40 Years 40 Artists: Anne Bean

Interview by Louisa Buck

Anne Bean (born 1950 in Zambia, lives and works in London) has been a distinctive and original presence in live and performance art for some fifty years, both performing solo all over the world and as a founding member of the Bow Gamelan Ensemble with Richard Wilson and Paul Burwell. In a recently launched monograph on her work, Self Etc., the writer Dominic Johnson writes: “The art of Anne Bean makes strange our sense of time, memory, language, the body, and identity, particularly through solo and collaborative performances along a vital continuum between art and life.”

Anne Bean and Paul Burwell’s 1983 performance work Her voice is pollen as she was placed featured alongside the article ‘Expanding The Media Show’, Artists Newsletter, March 1984, p 9.

The article explained that Sheffield City Polytechnic’s annual two-week Expanded Media Show festival of experimental art, which focused on video, film, performance, photography and sound, had for its 1984 edition ‘made its first move to get out of the college and attract a wider audience in the city itself’.

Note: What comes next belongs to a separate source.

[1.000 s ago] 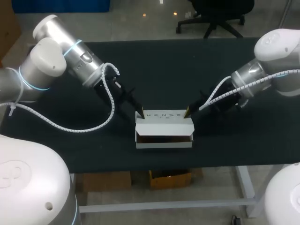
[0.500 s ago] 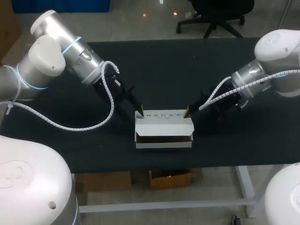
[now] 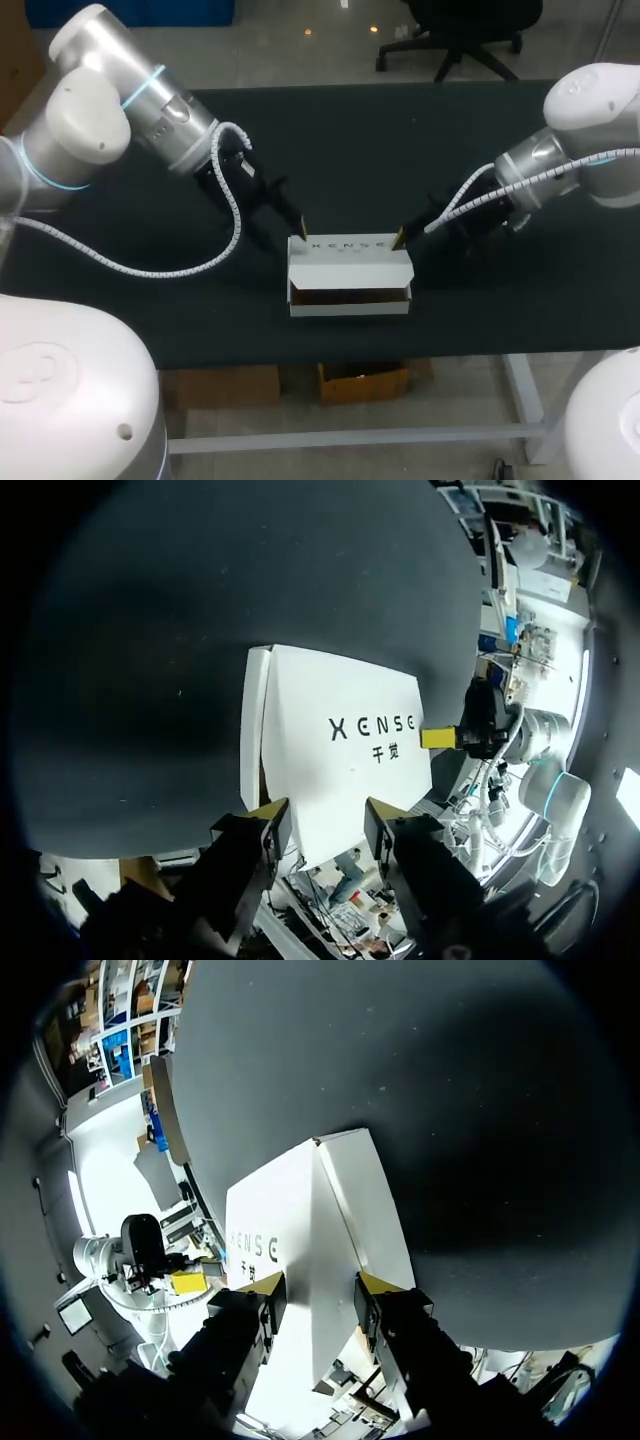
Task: Assemble the packaging by folding the flat box into shape, placing the metal phone stand inside, and closing the box properly
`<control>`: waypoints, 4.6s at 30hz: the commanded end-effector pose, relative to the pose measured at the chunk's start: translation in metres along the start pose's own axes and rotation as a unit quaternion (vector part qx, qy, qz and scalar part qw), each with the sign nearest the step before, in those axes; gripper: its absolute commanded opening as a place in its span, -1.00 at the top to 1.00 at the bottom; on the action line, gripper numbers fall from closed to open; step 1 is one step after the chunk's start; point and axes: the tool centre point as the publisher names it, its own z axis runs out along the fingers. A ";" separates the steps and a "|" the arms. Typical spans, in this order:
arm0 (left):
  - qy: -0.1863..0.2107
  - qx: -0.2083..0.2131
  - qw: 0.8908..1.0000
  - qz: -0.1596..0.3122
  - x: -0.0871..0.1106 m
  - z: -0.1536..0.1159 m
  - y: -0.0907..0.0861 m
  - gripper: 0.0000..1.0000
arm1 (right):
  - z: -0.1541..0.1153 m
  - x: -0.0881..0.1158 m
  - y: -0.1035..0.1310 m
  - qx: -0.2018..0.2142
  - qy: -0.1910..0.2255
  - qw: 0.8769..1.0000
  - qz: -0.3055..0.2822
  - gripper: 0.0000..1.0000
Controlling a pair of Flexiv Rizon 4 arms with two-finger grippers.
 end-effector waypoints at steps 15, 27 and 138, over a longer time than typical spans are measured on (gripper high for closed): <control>-0.021 0.045 0.978 0.205 0.041 -0.023 0.025 -0.40 | 0.000 -0.001 0.001 0.001 0.003 1.000 0.000 0.17; -0.083 0.016 0.916 0.393 0.060 -0.034 0.015 -0.87 | 0.000 -0.001 0.001 0.001 0.003 1.000 0.000 0.18; -0.408 -0.022 0.627 0.663 0.026 0.028 0.016 -0.62 | 0.000 -0.001 0.001 0.001 0.003 1.000 0.000 0.24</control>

What did the 1980s mean to you both personally and professionally?
I remember the beginning of the 1980s vividly. Near the end of 1979 all the artists living and working in Butlers Wharf, including Paul Burwell and myself, were thrown out after a late night fire in the building. We decided to travel abroad and in late February 1980 Paul Burwell and I arrived back in Dover after travelling around Europe performing in various venues. Confronted with the fact that we were homeless, we lived temporarily in the London Musicians Collective, freezing cold and with no running water or toilet. The often bleak scruffiness and ever present corrugated-iron fencing of London seemed to stimulate us and feed endless possibilities for both working and living. We continued to work together as PULp Music, a sound-based group using improvisation, often with voice and drums, as well as doing numerous other collaborative and solo works.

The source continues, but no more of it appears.